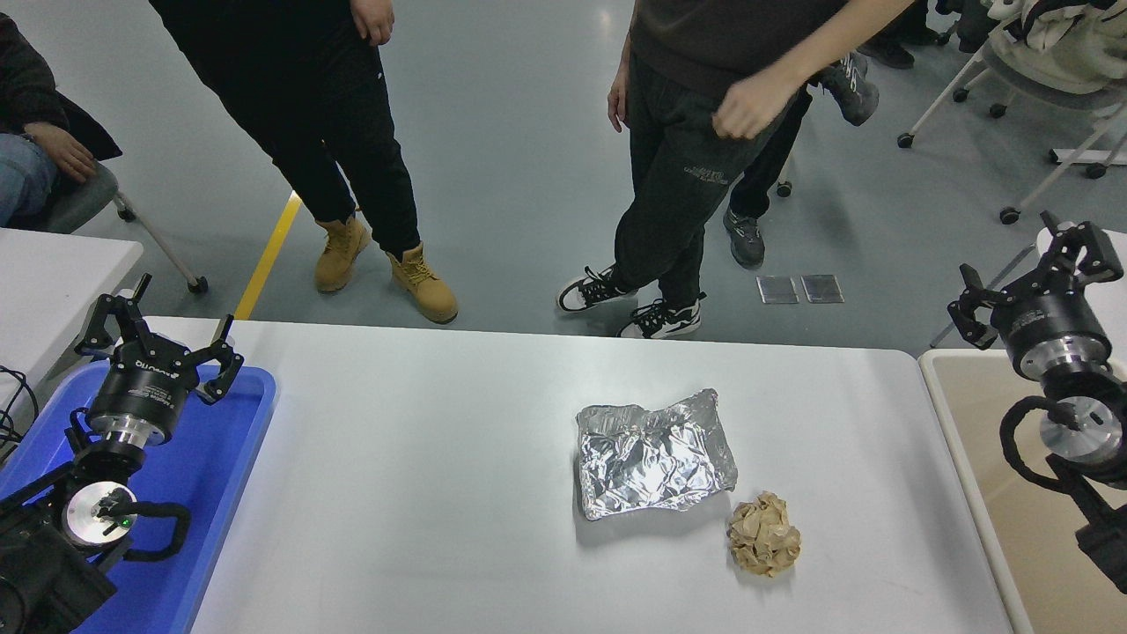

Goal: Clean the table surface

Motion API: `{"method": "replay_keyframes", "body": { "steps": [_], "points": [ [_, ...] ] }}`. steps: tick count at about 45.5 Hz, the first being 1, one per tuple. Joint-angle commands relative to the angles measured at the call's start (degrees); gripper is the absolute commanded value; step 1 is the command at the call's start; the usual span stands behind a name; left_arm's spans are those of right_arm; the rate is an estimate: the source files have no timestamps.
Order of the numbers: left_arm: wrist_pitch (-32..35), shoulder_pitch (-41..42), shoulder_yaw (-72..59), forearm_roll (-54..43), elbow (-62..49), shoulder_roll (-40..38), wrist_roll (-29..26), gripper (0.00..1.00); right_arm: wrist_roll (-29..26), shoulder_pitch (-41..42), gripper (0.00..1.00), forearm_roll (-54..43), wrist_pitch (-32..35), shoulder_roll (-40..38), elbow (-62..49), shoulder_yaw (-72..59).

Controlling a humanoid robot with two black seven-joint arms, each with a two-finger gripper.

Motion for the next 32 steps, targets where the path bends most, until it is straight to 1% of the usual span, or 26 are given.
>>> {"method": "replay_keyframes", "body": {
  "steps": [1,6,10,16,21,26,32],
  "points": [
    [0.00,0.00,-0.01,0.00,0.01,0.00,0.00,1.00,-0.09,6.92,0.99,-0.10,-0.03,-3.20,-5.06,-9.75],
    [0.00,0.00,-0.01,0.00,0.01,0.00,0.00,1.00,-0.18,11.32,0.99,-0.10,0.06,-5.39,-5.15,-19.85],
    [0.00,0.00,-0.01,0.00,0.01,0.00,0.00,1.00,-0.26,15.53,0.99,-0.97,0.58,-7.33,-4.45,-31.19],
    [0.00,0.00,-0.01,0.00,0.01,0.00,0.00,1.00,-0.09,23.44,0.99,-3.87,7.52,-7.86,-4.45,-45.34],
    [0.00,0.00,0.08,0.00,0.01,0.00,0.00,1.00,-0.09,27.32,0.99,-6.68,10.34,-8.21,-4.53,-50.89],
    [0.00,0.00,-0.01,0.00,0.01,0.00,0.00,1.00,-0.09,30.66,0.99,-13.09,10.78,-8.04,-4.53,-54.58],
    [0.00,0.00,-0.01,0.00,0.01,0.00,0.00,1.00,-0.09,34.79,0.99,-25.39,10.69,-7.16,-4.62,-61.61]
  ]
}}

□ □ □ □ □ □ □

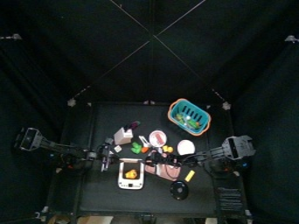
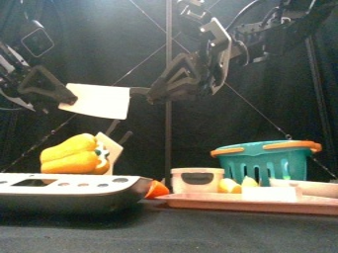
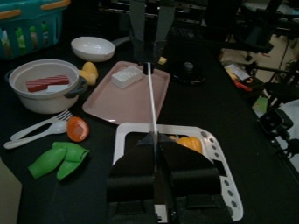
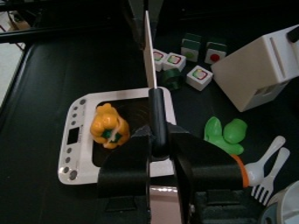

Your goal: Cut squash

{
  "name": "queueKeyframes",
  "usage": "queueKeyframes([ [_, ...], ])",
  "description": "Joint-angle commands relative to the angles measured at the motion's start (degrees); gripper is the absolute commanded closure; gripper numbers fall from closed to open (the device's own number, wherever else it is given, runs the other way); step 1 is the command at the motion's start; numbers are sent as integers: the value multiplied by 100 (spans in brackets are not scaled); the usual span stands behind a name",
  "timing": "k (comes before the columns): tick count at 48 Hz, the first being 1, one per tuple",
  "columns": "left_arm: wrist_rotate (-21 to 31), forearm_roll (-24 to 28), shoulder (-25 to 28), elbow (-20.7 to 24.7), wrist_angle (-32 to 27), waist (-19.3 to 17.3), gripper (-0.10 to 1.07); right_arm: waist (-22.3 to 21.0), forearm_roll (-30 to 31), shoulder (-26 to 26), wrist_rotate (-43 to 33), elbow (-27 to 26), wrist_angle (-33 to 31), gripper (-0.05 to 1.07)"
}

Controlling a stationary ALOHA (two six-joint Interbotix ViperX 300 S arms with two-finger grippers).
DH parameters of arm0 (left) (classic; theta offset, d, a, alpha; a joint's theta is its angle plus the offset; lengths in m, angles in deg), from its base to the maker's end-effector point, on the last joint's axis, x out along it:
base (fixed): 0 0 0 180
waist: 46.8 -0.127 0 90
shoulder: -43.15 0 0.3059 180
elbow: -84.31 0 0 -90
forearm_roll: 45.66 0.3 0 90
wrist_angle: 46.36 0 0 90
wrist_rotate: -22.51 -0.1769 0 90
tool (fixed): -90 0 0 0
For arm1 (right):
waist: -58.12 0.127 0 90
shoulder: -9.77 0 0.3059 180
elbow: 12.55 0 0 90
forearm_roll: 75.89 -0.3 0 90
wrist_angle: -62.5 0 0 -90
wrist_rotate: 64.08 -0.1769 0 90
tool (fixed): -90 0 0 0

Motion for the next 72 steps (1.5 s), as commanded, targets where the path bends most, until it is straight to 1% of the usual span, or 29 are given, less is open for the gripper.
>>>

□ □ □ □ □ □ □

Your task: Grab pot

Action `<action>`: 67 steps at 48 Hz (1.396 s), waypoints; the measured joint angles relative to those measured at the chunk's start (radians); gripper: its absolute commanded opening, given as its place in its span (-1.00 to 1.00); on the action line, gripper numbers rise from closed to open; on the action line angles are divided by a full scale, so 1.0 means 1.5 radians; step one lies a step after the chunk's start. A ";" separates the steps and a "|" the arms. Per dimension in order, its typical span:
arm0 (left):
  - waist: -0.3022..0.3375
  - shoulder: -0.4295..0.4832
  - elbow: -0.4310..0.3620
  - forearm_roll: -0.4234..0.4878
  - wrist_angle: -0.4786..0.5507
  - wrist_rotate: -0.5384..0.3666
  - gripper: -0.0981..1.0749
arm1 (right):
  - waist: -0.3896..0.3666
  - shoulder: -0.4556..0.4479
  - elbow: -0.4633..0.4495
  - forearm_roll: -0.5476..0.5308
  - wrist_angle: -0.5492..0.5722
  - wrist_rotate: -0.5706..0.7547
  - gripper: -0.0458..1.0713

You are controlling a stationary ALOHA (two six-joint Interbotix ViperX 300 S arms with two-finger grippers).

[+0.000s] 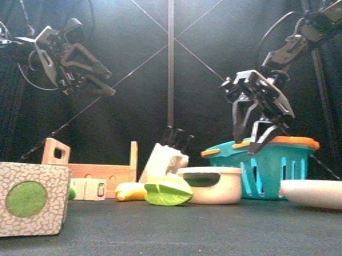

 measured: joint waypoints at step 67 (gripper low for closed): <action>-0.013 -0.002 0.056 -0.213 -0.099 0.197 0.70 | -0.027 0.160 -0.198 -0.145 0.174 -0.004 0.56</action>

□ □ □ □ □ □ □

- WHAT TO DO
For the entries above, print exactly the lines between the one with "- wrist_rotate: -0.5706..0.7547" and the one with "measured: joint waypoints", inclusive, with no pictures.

- SOLUTION FOR THIS EXERCISE
  - wrist_rotate: -0.5706..0.7547
  - gripper: -0.0458..1.0713

You are controlling a stationary ALOHA (two six-joint Interbotix ViperX 300 S arms with two-finger grippers).

[+0.000s] 

 measured: joint waypoints at step 67 (gripper low for closed): <action>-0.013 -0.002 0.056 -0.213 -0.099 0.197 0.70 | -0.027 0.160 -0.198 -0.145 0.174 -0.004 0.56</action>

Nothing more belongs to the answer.